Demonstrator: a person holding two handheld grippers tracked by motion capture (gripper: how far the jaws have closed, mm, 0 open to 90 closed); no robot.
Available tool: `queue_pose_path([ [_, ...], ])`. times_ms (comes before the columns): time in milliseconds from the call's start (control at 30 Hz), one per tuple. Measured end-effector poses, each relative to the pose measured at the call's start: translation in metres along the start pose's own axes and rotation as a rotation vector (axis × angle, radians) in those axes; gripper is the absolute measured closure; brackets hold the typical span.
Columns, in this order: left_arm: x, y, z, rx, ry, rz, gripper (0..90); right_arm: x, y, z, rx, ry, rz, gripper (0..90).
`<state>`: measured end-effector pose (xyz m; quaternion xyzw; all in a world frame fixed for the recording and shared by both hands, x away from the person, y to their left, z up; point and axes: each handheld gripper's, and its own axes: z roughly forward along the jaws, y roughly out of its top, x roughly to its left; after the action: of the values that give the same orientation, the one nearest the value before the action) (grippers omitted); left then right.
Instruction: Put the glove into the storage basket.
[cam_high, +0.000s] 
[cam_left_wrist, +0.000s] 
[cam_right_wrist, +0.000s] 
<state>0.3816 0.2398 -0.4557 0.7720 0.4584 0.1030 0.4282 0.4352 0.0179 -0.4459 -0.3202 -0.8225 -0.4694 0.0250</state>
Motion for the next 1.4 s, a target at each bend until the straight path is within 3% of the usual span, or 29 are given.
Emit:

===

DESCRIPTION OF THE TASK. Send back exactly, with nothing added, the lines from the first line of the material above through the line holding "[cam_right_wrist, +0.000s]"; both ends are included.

RESPONSE TO THE EXERCISE.
Demonstrator: a person holding two handheld grippers tracked by motion capture (gripper: how far the jaws have closed, mm, 0 open to 90 closed); no robot.
Available tool: `queue_pose_path([ [_, ...], ])`. times_ms (comes before the columns): time in milliseconds from the call's start (control at 30 Hz), one per tuple. Measured end-effector poses, each relative to the pose measured at the call's start: translation in metres along the start pose's own axes and rotation as a rotation vector (axis × angle, radians) in those axes; gripper is the absolute measured closure; brackets hold the typical span.
Columns, in this order: left_arm: x, y, z, rx, ry, rz, gripper (0..90); right_arm: x, y, z, rx, ry, rz, gripper (0..90).
`<state>`: measured end-effector pose (xyz m; quaternion xyzw; all in a world frame fixed for the recording and shared by both hands, x away from the person, y to their left, z up; point and axes: each handheld gripper's, and its own axes: z roughly forward along the jaws, y roughly out of its top, x roughly to its left; after the action: of the values that give the same orientation, the one nearest the value before the action) (grippers omitted); left then right.
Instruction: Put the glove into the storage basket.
[cam_high, +0.000s] 
[cam_left_wrist, +0.000s] 
[cam_right_wrist, +0.000s] 

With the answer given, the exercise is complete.